Una desconocida amiga, lo cual puede venir a ser casi una paradoja, me ha felicitado la Navidad deseando que dicha felicidad no sea solamente un estado transitorio, sino más bien una forma premonitoria de recibir el acontecer que está por llegar.
No cabe ninguna duda de lo efímera que puede llegar a ser una felicitación de no ser porque el que la realiza, y el que la recibe, ambos dos, lleguen a una especie de acuerdo no hablado, ni escrito, sobre el deseo real de que esa circunstancia jovial del espíritu encuentre un camino más allá del contexto en que fue realizada. Así, mi desconocida amiga, sin duda me desea que estos días navideños compongan, con toda su ternura, el preludio de una felicidad duradera. Y lo acepto. Y admito que así sea. Y se lo agradezco, porque no debe haber sentimiento más puro que el que pretende tu felicidad sin conocerte.
Ahora bien, cuando me pongo trascendental empiezo a darle vueltas a las cosas y busco explicaciones más profundas sobre lo que, en este caso, puede ser un estado de ánimo conocido como felicidad, porque la felicidad como tal no existe, sino que hemos de ser nosotros mismos quienes le demos patente de existencia al acercarla o alejarla de nuestras vidas. Felicidad puede ser vivir bien, o tal vez mirar alrededor nuestro y ver que no estamos tan mal, o conocer a alguien que nos llena sin saber porqué, o incluso tener dinero, y si ha llegado de improviso dicen que la sensación es inenarrable. Felicidad puede que sea querer y saberse querido, vivir en un sitio que nos gusta o viajar sin tregua hasta desear el regreso a nuestras propias raíces. Incluso es posible que felicidad sea llevar una vida de escándalo y arramblar con todo lo que se mueva. No sé, nunca he conocido a nadie que sea verdaderamente feliz, no podría concretar. Puede que hasta yo mismo sea feliz y no lo sepa, porque ya no deseo, y eso, según los budistas y gente así, es la aproximación a uno mismo y de ahí al nirvana, que debe ser como un orgasmo cósmico prolongado a perpetuidad, aunque si no sé lo que es la felicidad menos todavía me voy a meter en camisas orientales de once varas.

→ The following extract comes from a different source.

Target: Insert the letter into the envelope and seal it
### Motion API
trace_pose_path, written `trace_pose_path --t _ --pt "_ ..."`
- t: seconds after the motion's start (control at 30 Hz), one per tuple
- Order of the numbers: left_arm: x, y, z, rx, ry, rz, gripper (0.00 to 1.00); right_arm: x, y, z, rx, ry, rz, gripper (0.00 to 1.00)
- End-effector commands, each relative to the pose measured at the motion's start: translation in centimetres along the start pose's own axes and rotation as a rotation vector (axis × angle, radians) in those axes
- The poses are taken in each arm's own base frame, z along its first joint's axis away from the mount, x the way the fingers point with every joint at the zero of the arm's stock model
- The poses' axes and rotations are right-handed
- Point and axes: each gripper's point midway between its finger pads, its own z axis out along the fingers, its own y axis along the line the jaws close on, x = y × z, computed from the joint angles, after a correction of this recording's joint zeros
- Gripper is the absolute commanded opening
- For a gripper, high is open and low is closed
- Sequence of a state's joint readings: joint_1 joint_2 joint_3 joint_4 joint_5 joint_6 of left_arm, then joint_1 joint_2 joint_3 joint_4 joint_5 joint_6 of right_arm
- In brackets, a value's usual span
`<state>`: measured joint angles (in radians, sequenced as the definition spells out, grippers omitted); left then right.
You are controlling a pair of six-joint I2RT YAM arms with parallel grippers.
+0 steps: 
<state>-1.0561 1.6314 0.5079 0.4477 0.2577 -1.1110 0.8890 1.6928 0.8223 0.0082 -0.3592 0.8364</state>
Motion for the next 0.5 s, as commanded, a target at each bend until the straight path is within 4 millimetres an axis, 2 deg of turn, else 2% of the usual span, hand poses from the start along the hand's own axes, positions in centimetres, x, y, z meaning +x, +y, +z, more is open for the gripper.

Pero me pregunto, después de tanta divagación, si se puede ser feliz sabiendo que no se está haciendo absolutamente nada porque las cosas cambien, aunque sea minimamente. Porque hacer que las cosas cambien no es un imposible llamado utopía, sino que debería formar parte intrínseca de nuestro ser en tanto que humanos. Y las cosas que tienen que cambiar empiezan dentro de nosotros mismos, ya que de nada sirve lamentar lo lejano si nuestro yo cercano es deprimente con la naturaleza misma de nuestra razón de ser.
Yo no puedo ser feliz mientras un solo niño o adulto tenga que estar condenado cuando no debería ser así, ni puedo ser feliz cuando compruebo que transformamos el sufrimiento de los que sufren en molinos de viento y nos reímos de quien lucha contra ellos. No puedo ser feliz al ver que, un año más, nos damos al despilfarro del becerro de oro y cerramos nuestro corazón a intromisiones consideradas tan ilegítimas como incómodas. No puedo ser feliz cuando sé, porque lo he visto, que África llora. Y lloran también otros tantos en el mundo sin ser africanos, pero tocados del mismo mal.
La felicidad es algo extraño. Soy feliz porque una amiga desconocida me desea que sea feliz. Soy feliz por muchas cosas de mi vida que se supone dan felicidad. Y soy feliz porque, por fin, me he dado cuenta de lo estúpido que es ser feliz sin tener derecho a serlo. Más vale tarde que nunca. Debe tratarse de alguno de los estados transitorios de la felicidad.